You need to have a plan to distract yourself with a different activity and have an alternate healthier tasty snack on hand that will limit the damage to your weight loss goals. It is also worthwhile to write down your top reasons for wanting to lose weight and have a great body. Reading these just before you danger times will have a significant effect on your snacking.
These are some of the danger times to watch out for and avoid:
- Night, social and habitual eating
- Drinking alcohol during meals
- Eating when stressed or after emotional upsets.
THE ONLY WAY TO FAIL IS TO QUIT
If you had a lapse and gone through a phase where you’ve gone off track for a few days or longer, don’t beat yourself up about it. The only way you are not going to achieve your goals, is if you give up. As with everything else in life: get up, dust yourself off and move on. You’ve learned something. The beauty of having a good exercise regime is that if you’ve had a “cheat day”, you can simply increase the intensity or duration of your workout.
“When a thing is done, it’s done. Don’t look back.

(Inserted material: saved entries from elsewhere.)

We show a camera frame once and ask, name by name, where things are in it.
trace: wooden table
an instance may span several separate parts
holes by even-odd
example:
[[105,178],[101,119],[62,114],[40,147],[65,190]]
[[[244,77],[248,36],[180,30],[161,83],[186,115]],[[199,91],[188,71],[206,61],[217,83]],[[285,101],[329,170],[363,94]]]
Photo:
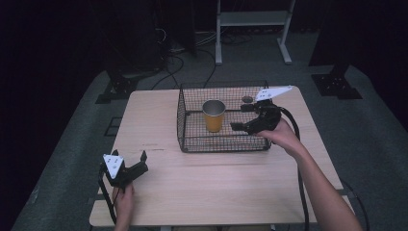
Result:
[[[176,128],[178,95],[179,90],[147,90],[135,91],[129,98],[113,150],[124,157],[127,167],[137,163],[145,150],[149,167],[134,181],[132,225],[304,222],[296,162],[279,146],[247,153],[181,152]],[[293,87],[273,102],[293,114],[302,142],[334,187],[342,189],[300,90]],[[308,208],[310,221],[316,222],[309,201]],[[95,201],[89,222],[114,225],[104,200]]]

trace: human arm
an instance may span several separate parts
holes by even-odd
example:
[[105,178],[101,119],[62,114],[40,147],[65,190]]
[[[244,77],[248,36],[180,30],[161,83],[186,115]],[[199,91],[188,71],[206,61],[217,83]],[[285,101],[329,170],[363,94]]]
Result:
[[125,188],[125,192],[119,188],[114,188],[112,193],[116,209],[115,231],[127,231],[133,216],[135,207],[133,183]]
[[273,131],[257,134],[283,147],[297,162],[313,210],[322,230],[363,230],[347,203],[327,180],[285,119]]

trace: orange cup
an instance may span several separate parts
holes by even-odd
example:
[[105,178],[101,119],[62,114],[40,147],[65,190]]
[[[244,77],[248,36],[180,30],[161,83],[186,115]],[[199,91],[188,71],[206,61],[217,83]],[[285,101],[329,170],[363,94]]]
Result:
[[207,130],[213,133],[219,132],[224,120],[225,104],[217,99],[207,100],[203,104],[203,113]]

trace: metal wire basket
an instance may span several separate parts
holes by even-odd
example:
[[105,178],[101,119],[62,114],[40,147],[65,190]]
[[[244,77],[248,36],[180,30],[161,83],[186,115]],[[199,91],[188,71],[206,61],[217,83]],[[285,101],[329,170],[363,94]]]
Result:
[[[258,115],[241,112],[241,105],[251,103],[260,89],[267,89],[267,81],[213,82],[183,84],[180,87],[177,109],[177,139],[187,153],[260,151],[270,148],[270,141],[233,131],[231,122],[246,123]],[[209,99],[221,100],[226,110],[218,133],[206,129],[202,105]]]

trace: white shelf
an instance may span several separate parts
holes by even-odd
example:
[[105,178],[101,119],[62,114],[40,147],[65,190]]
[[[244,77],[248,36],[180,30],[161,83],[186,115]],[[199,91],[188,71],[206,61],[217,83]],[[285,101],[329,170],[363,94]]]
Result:
[[282,38],[277,40],[285,64],[291,64],[292,59],[286,48],[285,41],[291,24],[295,0],[287,11],[276,12],[222,12],[221,0],[217,1],[217,41],[216,64],[222,64],[221,27],[226,26],[270,26],[283,25]]
[[287,11],[221,13],[220,26],[285,25],[287,14]]

Look forward to your next objective.”
George C. Marshall
For some people it is sometimes a good idea to relax and eat something you really enjoy once a week – provided that you do it in moderation. Please note, that if you are the kind of person who does not have trouble living “clean” then it isn’t necessary to indulge in a weekly “cheat” meal. There is no point in teasing yourself with food that you don’t crave. Also, if you are the kind of person that once they have had a little junk food gets the taste for it, rather than left feeling satisfied, it is probably best to refrain from cheat meals altogether.
The cheat meal serves one purpose: it helps satisfy psychological and physiological cravings and may therefore help prevent you from “falling off the wagon”. It may be the case that if you try to be too strict all the time that you are setting yourself up for cravings and binging. Depriving yourself of the foods you really love almost always ends in disaster.
If you have been living “clean” all week, hopefully eating five meals a day and hence 35 meals per week, one cheat meal out of 35 is unlikely to do any harm. However, you do need to show a little consideration of what your “cheat meal” involves. Even your cheat meal should involve some moderation. If possible plan to have your cheat meal during the weekend, as a reward of a week of clean eating and great workout
If you want great results you must eat “clean” healthy foods most of the time. Long term consistency is one of the most important factors in losing weight and gaining a trim body. Do not use your cheat day as an excuse to blow your diet. Save any “bad” foods for special occasions or enjoy them once a week as a reward for a job well done.